## Instructions for the task
Identify all lines below that hold "from" and collect them.

------

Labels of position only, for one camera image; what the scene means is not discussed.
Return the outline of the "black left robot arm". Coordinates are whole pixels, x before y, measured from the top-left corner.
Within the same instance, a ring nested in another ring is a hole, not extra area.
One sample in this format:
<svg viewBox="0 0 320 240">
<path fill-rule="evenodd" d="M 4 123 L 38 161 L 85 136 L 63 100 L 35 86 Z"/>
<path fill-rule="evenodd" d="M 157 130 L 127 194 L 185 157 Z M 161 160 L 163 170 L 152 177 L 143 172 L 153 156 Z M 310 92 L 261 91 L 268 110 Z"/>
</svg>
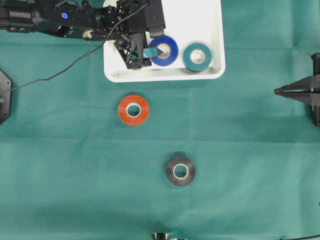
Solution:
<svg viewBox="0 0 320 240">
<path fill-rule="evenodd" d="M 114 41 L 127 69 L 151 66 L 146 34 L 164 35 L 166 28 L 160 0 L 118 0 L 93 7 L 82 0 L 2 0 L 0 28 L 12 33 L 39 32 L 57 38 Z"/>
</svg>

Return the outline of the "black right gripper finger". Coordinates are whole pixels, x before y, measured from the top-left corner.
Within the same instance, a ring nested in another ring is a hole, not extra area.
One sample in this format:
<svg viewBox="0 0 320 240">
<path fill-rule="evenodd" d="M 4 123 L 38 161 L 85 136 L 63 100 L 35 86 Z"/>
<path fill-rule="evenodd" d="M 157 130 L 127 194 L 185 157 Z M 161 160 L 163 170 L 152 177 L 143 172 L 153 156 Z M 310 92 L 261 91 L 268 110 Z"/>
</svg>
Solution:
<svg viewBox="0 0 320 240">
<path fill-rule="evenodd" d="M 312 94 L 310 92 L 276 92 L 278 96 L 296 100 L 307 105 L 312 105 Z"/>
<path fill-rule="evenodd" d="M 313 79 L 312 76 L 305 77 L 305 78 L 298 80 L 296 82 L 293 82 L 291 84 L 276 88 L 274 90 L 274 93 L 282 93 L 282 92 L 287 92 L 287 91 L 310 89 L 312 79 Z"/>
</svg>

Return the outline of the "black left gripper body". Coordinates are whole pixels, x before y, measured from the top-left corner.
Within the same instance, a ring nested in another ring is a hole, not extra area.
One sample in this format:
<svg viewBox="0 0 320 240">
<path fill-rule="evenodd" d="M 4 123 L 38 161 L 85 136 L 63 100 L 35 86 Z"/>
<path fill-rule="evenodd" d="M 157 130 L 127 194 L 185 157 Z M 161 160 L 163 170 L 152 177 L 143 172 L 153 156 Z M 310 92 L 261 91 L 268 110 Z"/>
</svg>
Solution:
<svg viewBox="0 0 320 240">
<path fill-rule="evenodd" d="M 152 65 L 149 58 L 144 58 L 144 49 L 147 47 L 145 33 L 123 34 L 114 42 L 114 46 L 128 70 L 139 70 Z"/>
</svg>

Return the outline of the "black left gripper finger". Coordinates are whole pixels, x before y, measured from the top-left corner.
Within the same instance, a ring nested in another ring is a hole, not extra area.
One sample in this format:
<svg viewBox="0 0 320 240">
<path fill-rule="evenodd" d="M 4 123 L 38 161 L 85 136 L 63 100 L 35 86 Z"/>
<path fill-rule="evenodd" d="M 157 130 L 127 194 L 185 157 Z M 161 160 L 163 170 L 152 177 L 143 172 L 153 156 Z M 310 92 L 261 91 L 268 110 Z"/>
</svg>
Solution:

------

## Result for this exercise
Return the outline of the "black left robot arm". Coordinates are whole pixels, x before y, measured from the top-left corner.
Return the outline of the "black right gripper finger". Coordinates are whole pixels, x before y, measured from the top-left corner.
Return the outline of the "black left gripper body". Coordinates are whole pixels, x before y, measured from the top-left corner.
Return the outline of the "black left gripper finger". Coordinates are whole pixels, x before y, measured from the top-left corner.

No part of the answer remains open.